Copy each line below exactly.
+++ The data
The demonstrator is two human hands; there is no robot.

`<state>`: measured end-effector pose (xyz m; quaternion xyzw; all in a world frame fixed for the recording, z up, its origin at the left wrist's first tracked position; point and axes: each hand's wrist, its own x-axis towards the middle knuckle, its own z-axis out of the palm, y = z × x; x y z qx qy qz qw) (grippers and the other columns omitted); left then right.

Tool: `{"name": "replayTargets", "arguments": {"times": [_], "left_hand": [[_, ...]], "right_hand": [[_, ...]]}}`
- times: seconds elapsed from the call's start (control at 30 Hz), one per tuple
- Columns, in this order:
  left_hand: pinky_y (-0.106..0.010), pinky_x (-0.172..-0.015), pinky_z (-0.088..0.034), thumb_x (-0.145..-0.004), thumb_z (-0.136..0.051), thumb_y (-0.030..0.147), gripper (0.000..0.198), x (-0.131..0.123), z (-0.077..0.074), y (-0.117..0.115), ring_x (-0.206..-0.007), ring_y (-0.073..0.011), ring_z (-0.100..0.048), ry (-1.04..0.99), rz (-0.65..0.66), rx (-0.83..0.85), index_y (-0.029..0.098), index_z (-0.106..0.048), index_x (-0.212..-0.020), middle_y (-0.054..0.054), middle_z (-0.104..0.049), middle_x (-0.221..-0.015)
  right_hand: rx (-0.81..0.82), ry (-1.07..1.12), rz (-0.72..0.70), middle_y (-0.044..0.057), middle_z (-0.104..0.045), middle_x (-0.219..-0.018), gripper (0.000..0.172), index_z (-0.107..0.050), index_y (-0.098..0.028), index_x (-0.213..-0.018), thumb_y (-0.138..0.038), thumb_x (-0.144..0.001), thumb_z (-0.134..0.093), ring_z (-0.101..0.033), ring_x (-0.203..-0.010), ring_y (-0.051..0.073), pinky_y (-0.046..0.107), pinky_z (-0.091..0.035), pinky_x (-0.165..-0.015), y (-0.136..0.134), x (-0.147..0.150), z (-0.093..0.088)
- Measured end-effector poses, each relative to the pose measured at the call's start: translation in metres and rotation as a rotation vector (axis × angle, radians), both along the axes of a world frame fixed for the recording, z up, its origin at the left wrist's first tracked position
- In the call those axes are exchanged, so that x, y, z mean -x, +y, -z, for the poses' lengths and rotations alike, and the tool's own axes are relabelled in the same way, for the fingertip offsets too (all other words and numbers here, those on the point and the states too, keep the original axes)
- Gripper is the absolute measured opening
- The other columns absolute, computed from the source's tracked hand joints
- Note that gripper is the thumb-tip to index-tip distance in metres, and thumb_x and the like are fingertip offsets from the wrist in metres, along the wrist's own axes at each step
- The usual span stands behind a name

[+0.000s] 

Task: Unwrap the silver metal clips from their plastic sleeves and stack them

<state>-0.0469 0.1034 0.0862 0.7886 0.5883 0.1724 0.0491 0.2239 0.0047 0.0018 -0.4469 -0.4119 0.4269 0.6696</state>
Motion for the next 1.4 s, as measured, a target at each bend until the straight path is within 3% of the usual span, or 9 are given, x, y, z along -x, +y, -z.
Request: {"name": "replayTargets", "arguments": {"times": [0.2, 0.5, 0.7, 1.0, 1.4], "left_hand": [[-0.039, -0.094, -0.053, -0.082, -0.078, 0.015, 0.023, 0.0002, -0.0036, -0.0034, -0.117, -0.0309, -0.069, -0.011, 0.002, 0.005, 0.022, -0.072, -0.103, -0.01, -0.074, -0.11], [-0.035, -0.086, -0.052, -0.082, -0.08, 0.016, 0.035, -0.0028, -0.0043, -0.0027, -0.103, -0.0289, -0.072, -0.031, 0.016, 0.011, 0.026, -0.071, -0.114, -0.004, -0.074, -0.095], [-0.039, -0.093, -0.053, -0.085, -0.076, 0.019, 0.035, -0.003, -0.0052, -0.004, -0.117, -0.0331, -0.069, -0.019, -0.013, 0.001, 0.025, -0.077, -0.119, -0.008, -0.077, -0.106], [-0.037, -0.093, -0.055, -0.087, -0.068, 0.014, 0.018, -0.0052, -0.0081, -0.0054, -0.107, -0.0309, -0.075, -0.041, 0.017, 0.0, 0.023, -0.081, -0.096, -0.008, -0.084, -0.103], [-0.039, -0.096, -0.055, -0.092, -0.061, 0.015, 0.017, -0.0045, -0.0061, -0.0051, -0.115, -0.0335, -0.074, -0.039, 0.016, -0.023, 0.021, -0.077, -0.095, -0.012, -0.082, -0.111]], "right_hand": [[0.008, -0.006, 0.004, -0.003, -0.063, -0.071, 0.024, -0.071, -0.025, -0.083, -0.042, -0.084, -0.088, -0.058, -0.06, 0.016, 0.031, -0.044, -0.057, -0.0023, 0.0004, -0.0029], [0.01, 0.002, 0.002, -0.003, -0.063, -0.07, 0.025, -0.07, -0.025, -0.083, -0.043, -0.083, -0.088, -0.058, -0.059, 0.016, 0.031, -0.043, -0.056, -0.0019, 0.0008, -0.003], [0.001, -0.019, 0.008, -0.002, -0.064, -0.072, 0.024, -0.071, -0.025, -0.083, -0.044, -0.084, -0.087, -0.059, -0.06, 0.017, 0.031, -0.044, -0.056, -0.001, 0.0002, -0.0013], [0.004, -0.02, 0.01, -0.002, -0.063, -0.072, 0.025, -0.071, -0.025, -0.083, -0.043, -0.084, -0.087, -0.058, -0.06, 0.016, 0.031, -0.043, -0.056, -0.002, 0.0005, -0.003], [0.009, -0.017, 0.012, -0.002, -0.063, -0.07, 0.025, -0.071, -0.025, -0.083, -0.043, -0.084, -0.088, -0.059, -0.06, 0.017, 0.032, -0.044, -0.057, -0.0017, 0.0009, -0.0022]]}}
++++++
# Your solution
The demonstrator is two human hands; there is no robot.

`<state>`: measured end-effector pose (xyz m; quaternion xyzw; all in a world frame fixed for the recording, z up, its origin at the left wrist's first tracked position; point and axes: each hand's wrist, its own x-axis towards the middle knuckle, its own z-axis out of the palm, y = z × x; x y z qx qy qz qw) (grippers and the other columns omitted); left then right.

Tool: `{"name": "replayTargets", "arguments": {"times": [_], "left_hand": [[_, ...]], "right_hand": [[_, ...]]}}`
- times: seconds elapsed from the call's start (control at 30 Hz), one per tuple
- Columns, in this order:
  left_hand: pinky_y (-0.106..0.010), pinky_x (-0.172..-0.015), pinky_z (-0.088..0.034), thumb_x (-0.145..-0.004), thumb_z (-0.136..0.051), thumb_y (-0.030..0.147), gripper (0.000..0.198), x (-0.131..0.123), z (-0.077..0.074), y (-0.117..0.115), ring_x (-0.206..-0.007), ring_y (-0.073..0.011), ring_z (-0.100..0.048), ry (-1.04..0.99), rz (-0.65..0.66), rx (-0.83..0.85), index_y (-0.029..0.098), index_z (-0.106..0.048), index_x (-0.212..-0.020), middle_y (-0.054..0.054), middle_z (-0.104..0.049), middle_x (-0.221..-0.015)
  right_hand: rx (-0.81..0.82), ry (-1.07..1.12), rz (-0.72..0.70), middle_y (-0.044..0.057), middle_z (-0.104..0.045), middle_x (-0.219..-0.018), gripper (0.000..0.172), index_z (-0.107..0.050), index_y (-0.098..0.028), index_x (-0.213..-0.018), thumb_y (-0.138..0.038), thumb_x (-0.144..0.001), thumb_z (-0.134..0.093), ring_z (-0.101..0.033), ring_x (-0.203..-0.010), ring_y (-0.051..0.073), pinky_y (-0.046..0.107), pinky_z (-0.091..0.035), pinky_x (-0.165..-0.015), y (-0.136..0.134), x (-0.147..0.150), z (-0.093..0.088)
- Measured end-effector poses, each relative to the pose measured at the call's start: translation in metres and rotation as a rotation vector (axis × angle, radians), both along the axes of a world frame fixed for the recording, z up, its origin at the left wrist's first tracked position
- In the call those axes are exchanged, so that x, y, z mean -x, +y, -z, for the poses' lengths and rotations alike, and the tool's own axes are relabelled in the same way, for the fingertip offsets too (all other words and numbers here, those on the point and the states too, keep the original axes)
- Gripper is the absolute measured opening
- The other columns absolute, computed from the source's tracked hand joints
- Note that gripper is the thumb-tip to index-tip distance in metres, and thumb_x and the like are fingertip offsets from the wrist in metres, along the wrist's own axes at each step
- The usual span stands behind a name

[+0.000s] 

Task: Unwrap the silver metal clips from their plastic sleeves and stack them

<state>-0.0469 0.1034 0.0862 0.7886 0.5883 0.1724 0.0491 0.2239 0.0047 0.0018 -0.4469 -0.4119 0.4269 0.6696</state>
Motion for the next 1.4 s, as measured, a target at each bend until the straight path is within 3% of the usual span, or 9 are given, x, y, z along -x, +y, -z.
Request: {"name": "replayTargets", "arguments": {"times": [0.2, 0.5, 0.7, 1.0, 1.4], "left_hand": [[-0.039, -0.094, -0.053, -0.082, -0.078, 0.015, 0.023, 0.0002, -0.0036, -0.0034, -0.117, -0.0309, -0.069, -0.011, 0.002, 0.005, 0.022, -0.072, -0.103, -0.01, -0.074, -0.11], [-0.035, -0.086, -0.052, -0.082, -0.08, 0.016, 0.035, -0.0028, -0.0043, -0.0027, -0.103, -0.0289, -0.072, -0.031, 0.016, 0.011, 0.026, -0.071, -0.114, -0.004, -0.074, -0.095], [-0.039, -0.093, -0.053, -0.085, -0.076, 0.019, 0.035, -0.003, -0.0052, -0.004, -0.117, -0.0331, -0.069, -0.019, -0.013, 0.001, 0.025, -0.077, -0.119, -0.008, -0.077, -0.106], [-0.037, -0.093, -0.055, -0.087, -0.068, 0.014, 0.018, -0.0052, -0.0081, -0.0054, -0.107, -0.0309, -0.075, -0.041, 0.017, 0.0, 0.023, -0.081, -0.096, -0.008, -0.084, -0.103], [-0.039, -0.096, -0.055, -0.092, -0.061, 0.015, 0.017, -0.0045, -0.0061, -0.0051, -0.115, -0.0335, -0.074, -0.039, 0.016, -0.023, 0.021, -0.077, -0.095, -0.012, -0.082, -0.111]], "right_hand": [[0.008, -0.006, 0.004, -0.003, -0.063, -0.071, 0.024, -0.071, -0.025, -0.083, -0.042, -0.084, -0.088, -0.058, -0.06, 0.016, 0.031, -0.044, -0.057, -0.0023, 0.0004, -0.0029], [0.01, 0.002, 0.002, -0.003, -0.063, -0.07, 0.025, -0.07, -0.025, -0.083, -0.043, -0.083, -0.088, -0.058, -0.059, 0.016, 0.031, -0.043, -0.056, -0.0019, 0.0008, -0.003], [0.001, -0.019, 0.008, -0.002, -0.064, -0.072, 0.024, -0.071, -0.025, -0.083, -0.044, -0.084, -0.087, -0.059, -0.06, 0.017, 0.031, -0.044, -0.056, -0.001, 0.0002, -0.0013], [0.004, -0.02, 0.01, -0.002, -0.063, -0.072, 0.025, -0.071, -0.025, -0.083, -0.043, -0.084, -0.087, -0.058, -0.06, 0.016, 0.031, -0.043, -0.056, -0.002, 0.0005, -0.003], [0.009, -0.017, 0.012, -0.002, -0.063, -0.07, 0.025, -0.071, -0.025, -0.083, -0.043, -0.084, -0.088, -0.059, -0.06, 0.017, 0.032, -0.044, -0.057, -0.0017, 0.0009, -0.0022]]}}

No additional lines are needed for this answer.